BI kembali merilis Statistik Perbankan Indonesia (SPI) Edisi Maret pada tanggal 15 Mei 2012 di sini. Puluhan tabel yang berserakan dalam laporan lebih dari 200 halaman tersebut sudah membuat pusing tersendiri. Belum lagi substansinya. Namun tidak ada salahnya mencermatinya, walaupun sekilas sembari menunggu siaran langsung final Liga Champion antara Bayer Munchen vs Chelsea.

Apa sih yang kira-kira menarik tentang SPI Maret 2012?  Halaman awal seperti biasanya memaparkan kinerja bank umum, baik secara total maupun per kelompok bank. Rasanya tidak ada yang menarik saat membaca aset perbankan nasional – khusus bank umum atau di luar BPR – sudah mencapai Rp 3.708.7 Triliun, dengan total DPK (Dana Pihak Ketiga) sebesar Rp 3094,6 Triliun dan penyaluran dananya sebanyak  Rp 3663,1 Triliun. Hmm, tidak ada yang luar biasa karena bank memang saking kuatnya mencengkeram perekonomian Indonesia.

Pandangan berhenti di halaman 47 saat melihat kinerja bank umum konvensional. Nilai CAR per Maret 2012 sebesar 18,28%, relatif aman dan jauh di atas ambang batas psikologis 8%. ROA 3,05%, menurun dibandingkan Fabruari, tapi biarlah itu bisa jadi geliat sesaat saja. Biasanya bank memang menangguk untung di akhir tahun. Toh per maret 2012 perbankan masih memetik laba bersih Rp 21,6 Triliun. BOPO 76,68%, lumayan turun terus dalam tiga bulan, yang tadinya 91,78% pada Januari dan 85,96% pada Februari 2012. Mudah-mudahan bank semakin efisien, walau untuk saat ini BOPO tergolong tertinggi di ASEAN, alias paling boros.

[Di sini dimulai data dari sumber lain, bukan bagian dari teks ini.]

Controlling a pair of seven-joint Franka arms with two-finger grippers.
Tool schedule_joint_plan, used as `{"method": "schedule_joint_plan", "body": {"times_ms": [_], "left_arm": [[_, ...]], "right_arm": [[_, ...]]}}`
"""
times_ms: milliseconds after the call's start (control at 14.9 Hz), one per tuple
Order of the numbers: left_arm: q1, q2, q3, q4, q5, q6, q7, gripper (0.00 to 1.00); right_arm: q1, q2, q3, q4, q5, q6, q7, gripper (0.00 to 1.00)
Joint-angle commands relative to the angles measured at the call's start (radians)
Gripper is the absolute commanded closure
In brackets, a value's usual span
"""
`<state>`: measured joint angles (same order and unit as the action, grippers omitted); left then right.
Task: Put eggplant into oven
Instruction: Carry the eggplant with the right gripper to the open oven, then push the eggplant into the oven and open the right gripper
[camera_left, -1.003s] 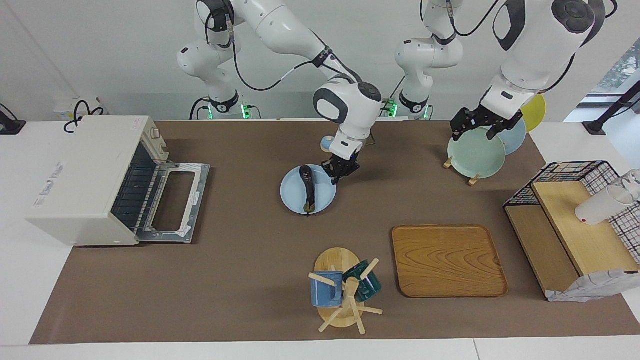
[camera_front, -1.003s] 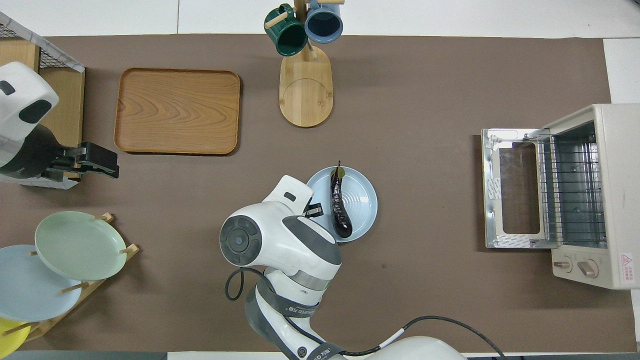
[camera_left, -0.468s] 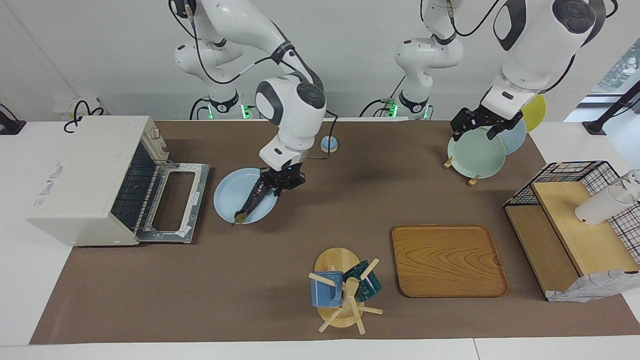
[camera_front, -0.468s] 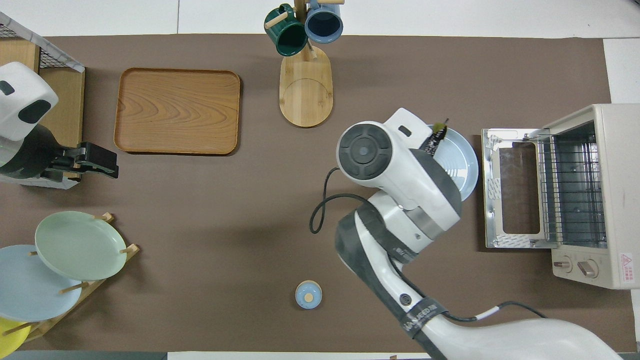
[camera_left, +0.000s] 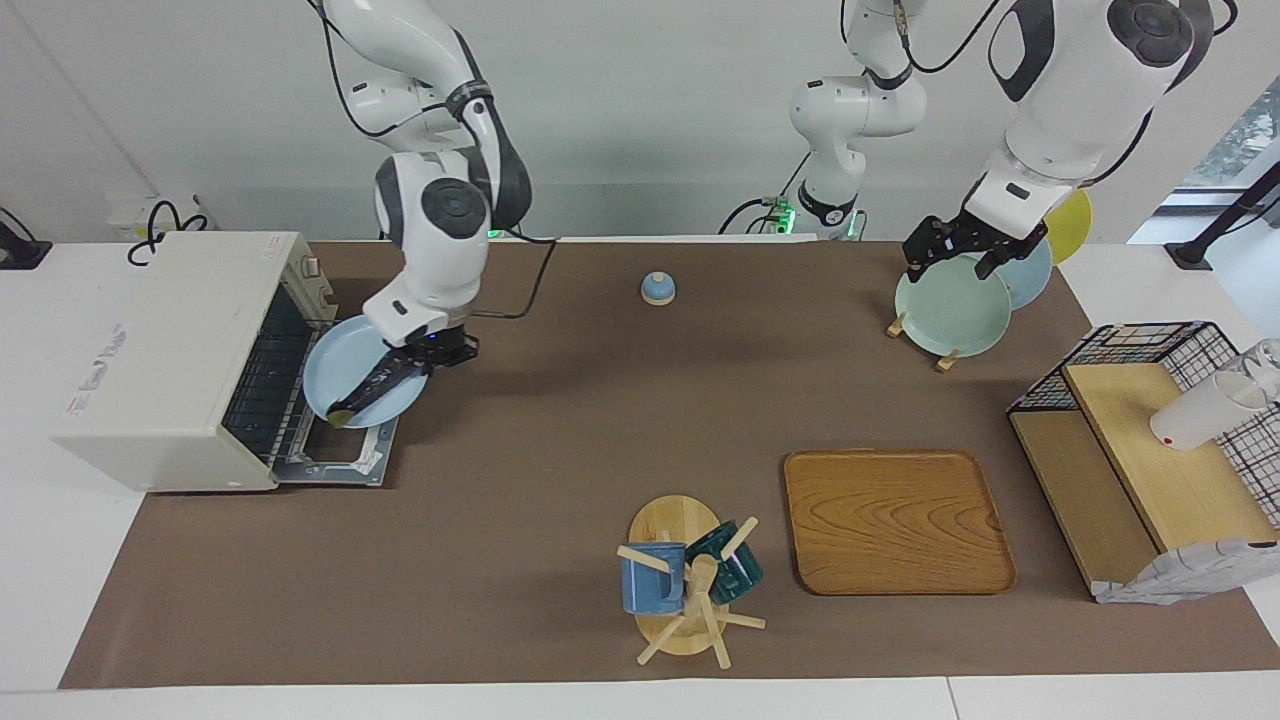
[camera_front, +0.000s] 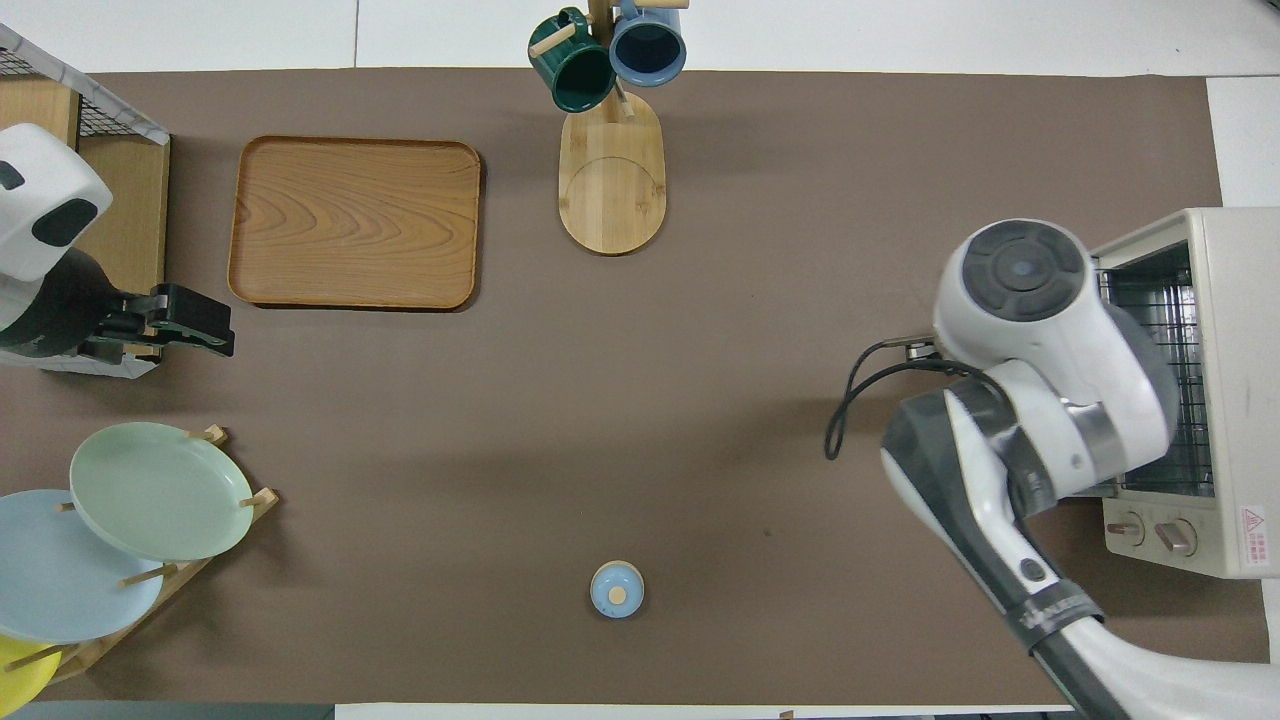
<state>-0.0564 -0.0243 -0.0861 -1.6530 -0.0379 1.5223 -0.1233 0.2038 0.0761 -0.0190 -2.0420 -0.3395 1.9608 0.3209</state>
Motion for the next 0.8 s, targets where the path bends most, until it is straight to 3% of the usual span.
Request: {"method": "schedule_joint_plan", "body": {"times_ms": [0,334,736], "left_arm": [[0.007,-0.003,-0.001,0.007,0.016,-0.013,0.005,0.00],[0.007,-0.003,-0.003,0.007,0.016,-0.013,0.005,0.00],[0.007,-0.003,-0.001,0.007,0.016,-0.013,0.005,0.00]], "right_arm": [[-0.093,-0.035,0.017,-0.046,-0.003,0.023,-0.103,1.00],[-0.200,-0.064,0.017,-0.122,-0.003,0.125,-0.232,1.00],[-0.241,-0.091,0.017,-0.218,-0.001,0.234,-0.243,1.00]]}}
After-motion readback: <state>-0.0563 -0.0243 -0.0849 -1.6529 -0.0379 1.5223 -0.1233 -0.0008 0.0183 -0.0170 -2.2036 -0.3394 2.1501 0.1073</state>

NIM (Net Interest Margin) 5,15%, cenderung menurun terus dalam tiga bulan terakhir. Mungkin karena bank mulai dipaksa menurunkan suku bunga kredit, atau pukulan dari berbagai regulasi BI, misalnya batasan uang muka kredit kendaraan atau makin ketatnya regulasi kartu plastik. Ini pun baru dugaan karena regulasi ketat tidak langsung berdampak dalam jangka pendek.

LDR lambat laun mulai meningkat, sekarang ada pada level 79,89%. Artinya, bank mulai meningkat resikonya, bisa jadi itu melalui penyaluran dana ke alernatif yang beresiko, misalnya kredit. Biarlah mereka segera melakukan ekspansi kredit, khususnya ke sektot riil, namun tetap berhati-hati, dan dengan bunga murah tentunya. Rasio Aset likuid pun menurun menjadi 20,45%. Sebuah konsekuensi logis saat bank mulai menyalurkan asetnya ke alternative penempatan dana yang beresiko seperti kredit.

Biarlah bank jangan hanya bermain aman dengan menyalurkan dananhya ke SBI atau obligasi pemerintah, walaupun mereka tetap untung karena bunga simpanan memang relative rendah. Toh, bank itu kan harus berkontribusi dalam pembiayaan sektor riil, jangan terlalu paranoid atau bermain aman saja. Lagian sistem penilaian kesehatan bank lebih memberikan apresiasi kepada bank yang manajemen resikonya baik. Investasi beresiko kalau dibarengi manajemen resiko yang baik tidak akan menyebabkan kesehatan bank menurun.

Halaman demi halam pun dibuka. Ketika melihat perkembangan tingkat suku bunga, pikiran pun belum tertarik. Memang secara rata-rata tingkat suku bunga kredit turun tipis, namun itu pun untuk kredit modal kerja jadi 12,02%, sedangkan kredit investasi naik tipis menjadi 11,63%, bahkan kredit konsumtif malah naik drastis dari 13.62%  ke 14.13%. Kalao toh ada penuruan bunga kredit, itu lebih disebabkan bank menekan bunga simpanan yang malah cenderung turun secara rata-rata, baik untuk giro di level 2,36%, tabungan 2,13%, dan deposito pada kisaran 5,76% sampai 6,74% tergantung jangka waktunya. Kalo toh ada keanehan, kok bunga tabungan lebih rendah ya dibanding giro. Tapi, memang perbankan Indonesia sering mengalami anomali. Mungkin saja itu didasarkan analisis struktur atau komposisi sumber dana masa lalu dan target di masa datang.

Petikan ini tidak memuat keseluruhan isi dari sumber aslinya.